WORK ORDER
Repeat each entry exactly; omit all pictures.

[Stored items from a collection]
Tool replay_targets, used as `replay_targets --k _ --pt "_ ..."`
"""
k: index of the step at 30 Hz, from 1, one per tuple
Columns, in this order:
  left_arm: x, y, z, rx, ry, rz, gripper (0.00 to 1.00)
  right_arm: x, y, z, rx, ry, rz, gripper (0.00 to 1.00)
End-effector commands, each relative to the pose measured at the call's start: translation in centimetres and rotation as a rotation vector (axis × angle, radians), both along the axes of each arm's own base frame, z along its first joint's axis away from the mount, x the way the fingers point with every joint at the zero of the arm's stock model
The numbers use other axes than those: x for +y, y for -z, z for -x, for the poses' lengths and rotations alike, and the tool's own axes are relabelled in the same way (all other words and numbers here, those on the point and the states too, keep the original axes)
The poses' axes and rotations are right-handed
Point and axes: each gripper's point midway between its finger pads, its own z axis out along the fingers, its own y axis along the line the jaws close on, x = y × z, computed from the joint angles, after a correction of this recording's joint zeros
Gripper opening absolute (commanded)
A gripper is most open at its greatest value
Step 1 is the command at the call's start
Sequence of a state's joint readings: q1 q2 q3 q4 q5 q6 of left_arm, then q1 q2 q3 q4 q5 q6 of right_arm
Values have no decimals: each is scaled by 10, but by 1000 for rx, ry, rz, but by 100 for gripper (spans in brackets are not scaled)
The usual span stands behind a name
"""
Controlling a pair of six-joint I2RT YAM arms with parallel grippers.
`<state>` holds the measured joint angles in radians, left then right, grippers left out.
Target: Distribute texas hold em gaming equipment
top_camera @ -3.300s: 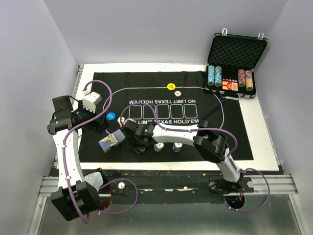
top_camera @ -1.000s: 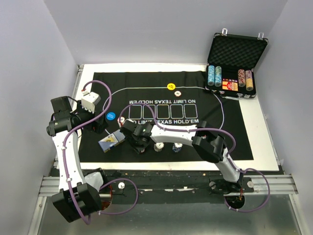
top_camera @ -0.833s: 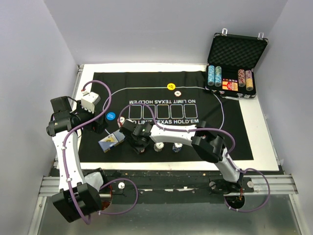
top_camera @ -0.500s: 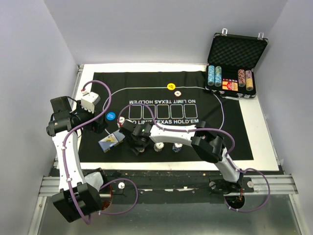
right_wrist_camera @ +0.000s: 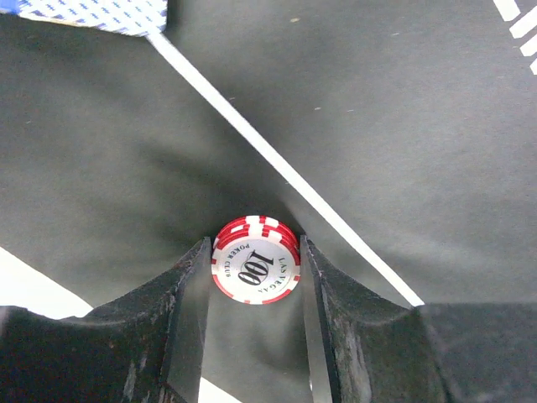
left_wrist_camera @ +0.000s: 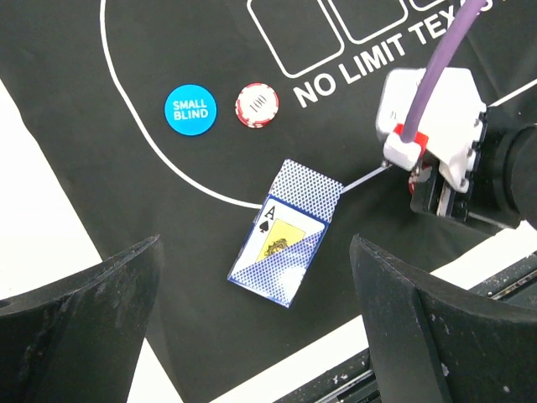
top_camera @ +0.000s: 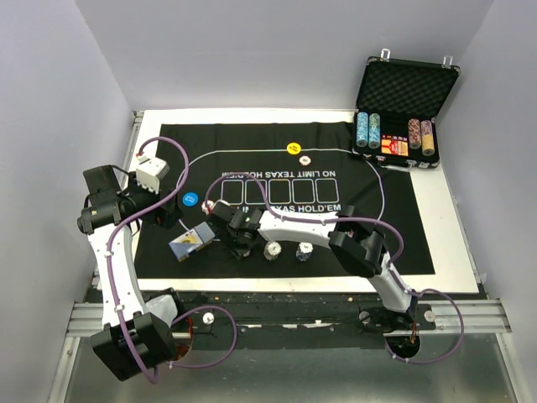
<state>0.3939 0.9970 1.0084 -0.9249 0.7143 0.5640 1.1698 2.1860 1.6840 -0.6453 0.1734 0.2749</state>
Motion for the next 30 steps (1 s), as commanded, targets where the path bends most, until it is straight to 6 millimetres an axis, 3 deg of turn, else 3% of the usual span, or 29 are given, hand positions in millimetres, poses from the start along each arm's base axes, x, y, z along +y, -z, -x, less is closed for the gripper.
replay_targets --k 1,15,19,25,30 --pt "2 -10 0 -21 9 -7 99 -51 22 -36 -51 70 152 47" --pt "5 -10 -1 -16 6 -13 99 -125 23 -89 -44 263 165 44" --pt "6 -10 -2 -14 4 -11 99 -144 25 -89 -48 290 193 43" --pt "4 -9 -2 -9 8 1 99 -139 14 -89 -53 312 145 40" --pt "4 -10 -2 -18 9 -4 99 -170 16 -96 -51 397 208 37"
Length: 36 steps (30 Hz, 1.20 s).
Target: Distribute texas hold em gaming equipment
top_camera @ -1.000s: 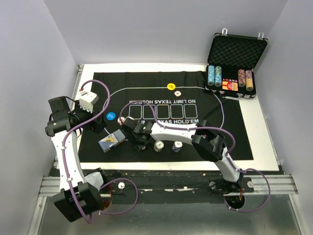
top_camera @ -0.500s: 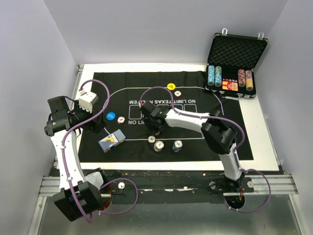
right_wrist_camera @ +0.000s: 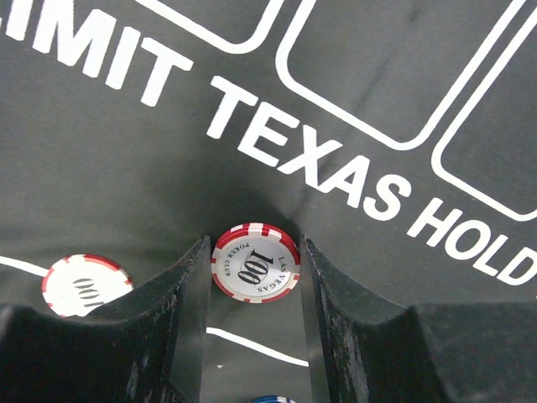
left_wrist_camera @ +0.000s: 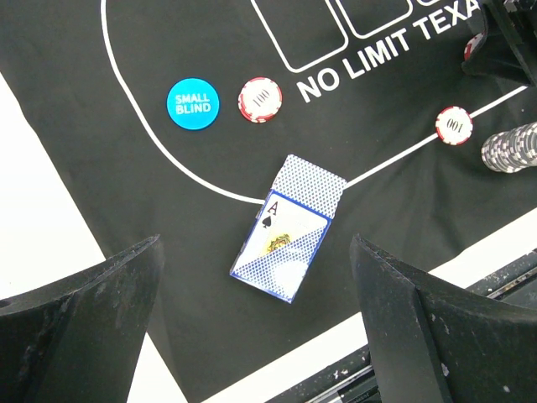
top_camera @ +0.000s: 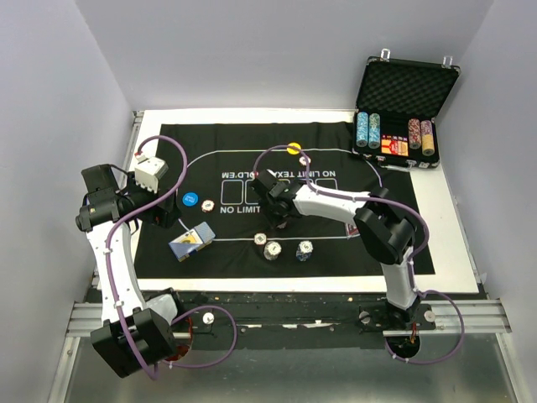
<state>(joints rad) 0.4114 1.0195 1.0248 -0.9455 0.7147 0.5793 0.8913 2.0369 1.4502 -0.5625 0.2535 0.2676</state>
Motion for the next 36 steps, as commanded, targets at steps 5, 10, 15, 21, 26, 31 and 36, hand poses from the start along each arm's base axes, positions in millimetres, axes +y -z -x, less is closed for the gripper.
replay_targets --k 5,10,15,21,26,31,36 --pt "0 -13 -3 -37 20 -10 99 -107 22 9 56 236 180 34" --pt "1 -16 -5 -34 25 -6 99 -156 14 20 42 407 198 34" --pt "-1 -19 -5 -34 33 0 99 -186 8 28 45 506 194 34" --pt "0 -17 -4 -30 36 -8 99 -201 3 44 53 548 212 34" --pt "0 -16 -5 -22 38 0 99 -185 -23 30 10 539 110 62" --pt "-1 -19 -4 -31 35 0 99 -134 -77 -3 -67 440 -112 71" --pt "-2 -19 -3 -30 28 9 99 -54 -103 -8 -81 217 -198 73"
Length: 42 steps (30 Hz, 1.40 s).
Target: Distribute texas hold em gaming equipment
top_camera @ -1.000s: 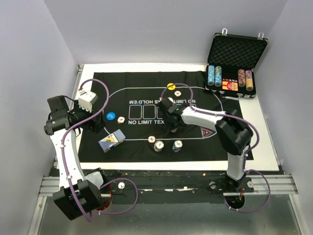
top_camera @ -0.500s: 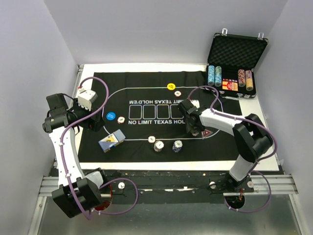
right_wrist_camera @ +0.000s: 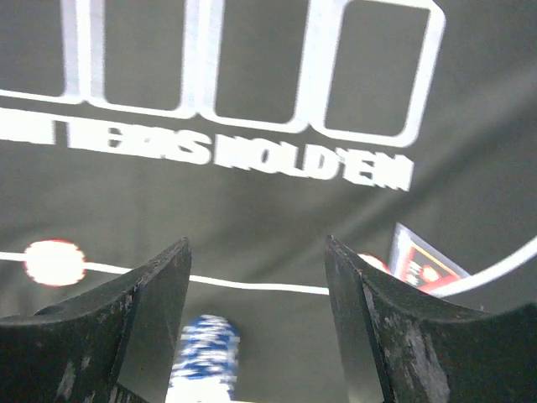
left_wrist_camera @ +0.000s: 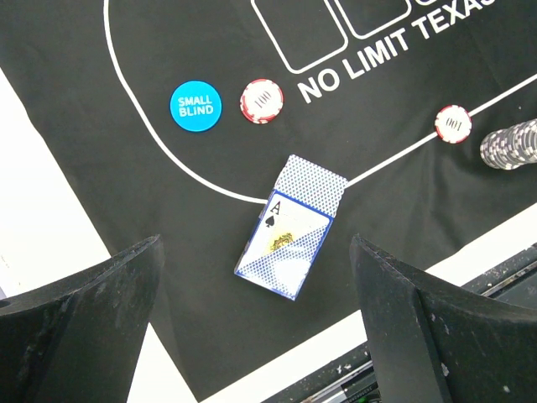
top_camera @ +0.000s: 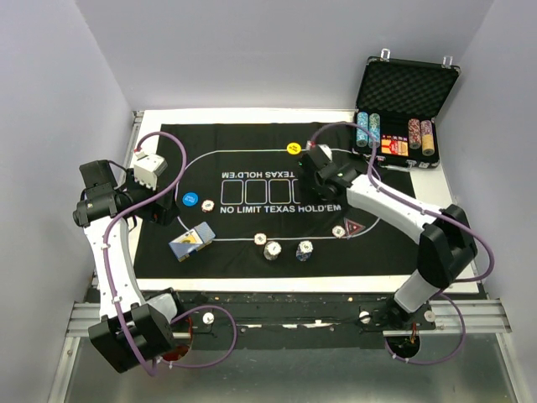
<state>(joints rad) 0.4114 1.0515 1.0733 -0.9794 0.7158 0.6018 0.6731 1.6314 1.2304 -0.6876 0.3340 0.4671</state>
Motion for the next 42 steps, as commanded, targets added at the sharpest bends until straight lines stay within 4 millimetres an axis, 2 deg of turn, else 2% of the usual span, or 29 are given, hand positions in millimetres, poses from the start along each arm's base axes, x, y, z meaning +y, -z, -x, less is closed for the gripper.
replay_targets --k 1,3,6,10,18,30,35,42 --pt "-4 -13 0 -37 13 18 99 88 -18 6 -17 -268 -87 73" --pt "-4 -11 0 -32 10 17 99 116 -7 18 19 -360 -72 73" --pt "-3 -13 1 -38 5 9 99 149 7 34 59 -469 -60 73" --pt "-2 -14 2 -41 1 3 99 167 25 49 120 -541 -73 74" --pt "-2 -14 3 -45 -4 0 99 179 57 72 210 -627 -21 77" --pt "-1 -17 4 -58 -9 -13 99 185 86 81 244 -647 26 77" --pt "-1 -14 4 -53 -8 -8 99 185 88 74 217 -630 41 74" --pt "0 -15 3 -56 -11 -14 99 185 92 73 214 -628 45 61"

RESPONSE
Tool replay_targets, used as `replay_targets --k _ --pt "_ ..."`
"""
k: index of the step at 30 Hz, from 1, one per tuple
Columns, in this order:
  left_arm: x, y, z, rx, ry, rz, gripper (0.00 to 1.00)
  right_arm: x, y, z, rx, ry, rz, gripper (0.00 to 1.00)
End-effector commands, each relative to the pose measured at the call's start: translation in centimetres and rotation as a rotation vector (axis × angle, radians), both along the axes of each arm's own base frame, z along its first joint's axis away from the mount, x the way the fingers point with every joint at the zero of the arm's stock model
The numbers use other axes than those: x for +y, y for -z, z for -x, for the poses' lengths and rotations alike, and the tool's own axes are relabelled in the same way (all other words and numbers here, those on the point and the states too, keep the original axes)
The poses' axes and rotations are right-handed
Point and axes: each gripper's point midway between its finger pads, its own z axis out along the fingers, its own y axis along the line the jaws close on, x = y × z, computed from the joint angles, after a correction of this recording's joint zeros
Gripper opening absolute (commanded)
A gripper is most open at its greatest value
Step 1 is the command at the call's start
Sequence of a state's joint readings: q1 q2 q3 q4 q5 q6 of left_arm, then q1 q2 q3 q4 q5 q6 of right_arm
Values have no decimals: each is scaled by 10, but by 1000 for rx, ry, rz, but by 100 for gripper (spans in brackets are not scaled)
The usual span stands behind a name
"""
Controlling a pair of six-joint I2RT YAM arms with parallel grippers.
`<state>` holds the measured joint angles in radians, left then right, grippers left out.
Target: Distribute texas hold em gaming equipment
top_camera @ -3.300s: 
top_camera @ -1.000s: 
top_camera @ -0.833s: 
top_camera @ -0.500s: 
right_wrist_camera @ +0.000s: 
left_wrist_camera @ +0.000s: 
top_camera @ +0.000s: 
<state>0.3939 0.9970 1.0084 -0.9249 0.7143 0.5640 1.1698 2.1860 1.6840 -0.6453 0.1734 0.2749</state>
Motion for the next 30 steps (1 s), as commanded, targets where the path bends most, until it is straight to 6 millimetres an axis, 3 deg of turn, else 3% of the usual span, or 29 are given, hand positions in millimetres, poses from the start along each arm's base axes, x, y, z along +y, -z, -x, less is closed for the gripper.
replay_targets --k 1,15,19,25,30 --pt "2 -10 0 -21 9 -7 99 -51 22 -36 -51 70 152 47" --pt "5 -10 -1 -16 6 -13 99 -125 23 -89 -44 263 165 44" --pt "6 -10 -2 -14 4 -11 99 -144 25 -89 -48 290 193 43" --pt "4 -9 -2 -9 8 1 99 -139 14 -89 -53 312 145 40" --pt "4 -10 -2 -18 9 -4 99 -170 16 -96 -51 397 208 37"
Length: 36 steps (30 Hz, 1.20 s).
Target: Distribute texas hold em gaming equipment
top_camera @ -1.000s: 
top_camera @ -0.500s: 
right_wrist_camera @ +0.000s: 
left_wrist_camera @ +0.000s: 
top_camera @ +0.000s: 
<state>(joints rad) 0.4114 1.0195 1.0248 -0.9455 0.7147 0.5793 0.8913 2.0369 1.4502 -0.5625 0.2535 0.2676</state>
Motion for the next 36 steps, as commanded, targets at steps 5, 10, 15, 21, 26, 31 and 36, hand poses from the start along each arm's base axes, positions in millimetres, axes +y -z -x, less is closed for the gripper.
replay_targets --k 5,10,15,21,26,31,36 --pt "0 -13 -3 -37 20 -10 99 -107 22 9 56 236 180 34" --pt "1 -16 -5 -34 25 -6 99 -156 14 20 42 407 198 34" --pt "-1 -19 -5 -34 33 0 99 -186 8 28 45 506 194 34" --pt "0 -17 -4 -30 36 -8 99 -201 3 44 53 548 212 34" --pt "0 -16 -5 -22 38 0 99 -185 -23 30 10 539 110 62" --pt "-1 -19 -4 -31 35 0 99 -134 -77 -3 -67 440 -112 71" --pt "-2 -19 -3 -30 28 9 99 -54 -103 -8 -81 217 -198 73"
Length: 42 steps (30 Hz, 1.40 s).
Target: Distribute texas hold em gaming equipment
top_camera @ -1.000s: 
top_camera @ -0.500s: 
right_wrist_camera @ +0.000s: 
left_wrist_camera @ +0.000s: 
top_camera @ +0.000s: 
<state>(joints rad) 0.4114 1.0515 1.0733 -0.9794 0.7158 0.6018 0.6731 1.6314 1.2304 -0.6876 0.3340 0.4671</state>
Motion for the next 42 steps, as commanded, targets added at the sharpest bends until straight lines stay within 4 millimetres an axis, 2 deg of turn, else 2% of the usual span, or 29 are given, hand positions in millimetres, poses from the start along each arm's base axes, x, y, z meaning +y, -z, -x, less is closed for the gripper.
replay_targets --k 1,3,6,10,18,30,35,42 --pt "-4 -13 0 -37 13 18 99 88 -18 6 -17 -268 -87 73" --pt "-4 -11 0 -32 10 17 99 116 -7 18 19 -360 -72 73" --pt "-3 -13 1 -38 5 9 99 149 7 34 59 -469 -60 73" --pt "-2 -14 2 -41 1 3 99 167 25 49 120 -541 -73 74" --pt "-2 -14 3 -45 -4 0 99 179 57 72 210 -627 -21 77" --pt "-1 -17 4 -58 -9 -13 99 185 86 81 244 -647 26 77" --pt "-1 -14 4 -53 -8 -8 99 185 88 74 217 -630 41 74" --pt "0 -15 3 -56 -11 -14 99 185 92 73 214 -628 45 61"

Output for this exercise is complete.